Task description:
Please give back, exactly as written, the lines from the line with "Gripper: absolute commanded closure" to the line with "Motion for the" in the listing below, leaving out all pictures.

/---

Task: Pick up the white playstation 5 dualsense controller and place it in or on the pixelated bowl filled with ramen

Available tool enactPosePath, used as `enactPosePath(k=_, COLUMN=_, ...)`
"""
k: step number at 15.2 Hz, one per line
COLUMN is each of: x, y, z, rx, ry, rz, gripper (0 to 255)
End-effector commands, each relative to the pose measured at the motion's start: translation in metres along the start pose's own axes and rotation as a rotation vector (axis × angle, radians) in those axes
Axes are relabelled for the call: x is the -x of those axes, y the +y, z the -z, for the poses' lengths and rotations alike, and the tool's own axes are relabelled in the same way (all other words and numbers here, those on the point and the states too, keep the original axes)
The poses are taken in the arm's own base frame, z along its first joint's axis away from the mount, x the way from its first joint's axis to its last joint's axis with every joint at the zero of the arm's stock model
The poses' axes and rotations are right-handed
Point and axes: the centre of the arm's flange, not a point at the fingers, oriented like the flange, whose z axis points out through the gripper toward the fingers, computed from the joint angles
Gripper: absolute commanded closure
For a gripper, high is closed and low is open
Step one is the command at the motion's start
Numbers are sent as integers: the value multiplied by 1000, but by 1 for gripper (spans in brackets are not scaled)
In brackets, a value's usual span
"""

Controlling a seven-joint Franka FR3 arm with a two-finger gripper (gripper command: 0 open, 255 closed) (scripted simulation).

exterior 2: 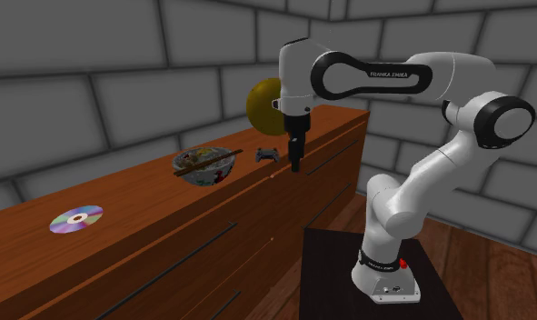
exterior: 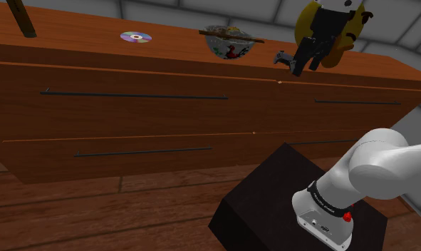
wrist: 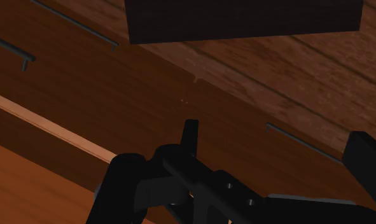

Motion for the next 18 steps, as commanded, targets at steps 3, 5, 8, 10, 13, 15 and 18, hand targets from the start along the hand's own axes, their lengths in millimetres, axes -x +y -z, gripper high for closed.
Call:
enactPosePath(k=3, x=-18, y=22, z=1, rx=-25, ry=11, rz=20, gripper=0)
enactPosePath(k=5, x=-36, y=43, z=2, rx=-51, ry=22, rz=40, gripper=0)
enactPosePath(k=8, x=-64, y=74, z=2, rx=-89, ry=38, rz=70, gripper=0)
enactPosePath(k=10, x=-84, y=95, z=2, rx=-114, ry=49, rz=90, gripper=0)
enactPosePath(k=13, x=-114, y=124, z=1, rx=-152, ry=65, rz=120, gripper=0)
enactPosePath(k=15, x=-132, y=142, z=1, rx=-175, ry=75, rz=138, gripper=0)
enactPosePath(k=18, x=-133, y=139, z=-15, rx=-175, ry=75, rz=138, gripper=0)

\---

Worked solution:
Gripper: absolute commanded closure
For a gripper, high is closed and low is open
Step one is the command at the motion's start
Numbers are sent as integers: the value multiplied by 1000, but by 1 for gripper (spans in brackets are not scaled)
In brackets, a value's usual span
"""

Controlling a seven-joint Franka FR3 arm with a two-finger gripper (gripper command: 0 open, 255 closed) (scripted simulation).

exterior 2: 
exterior: 
wrist: 

Motion for the next 18 steps, as commanded, targets at steps 3, 5, 8, 10, 13, 15 and 18, hand targets from the start along the hand's own axes, their lengths in millimetres, axes -x +y -z, gripper high for closed.

The given answer completes the exercise.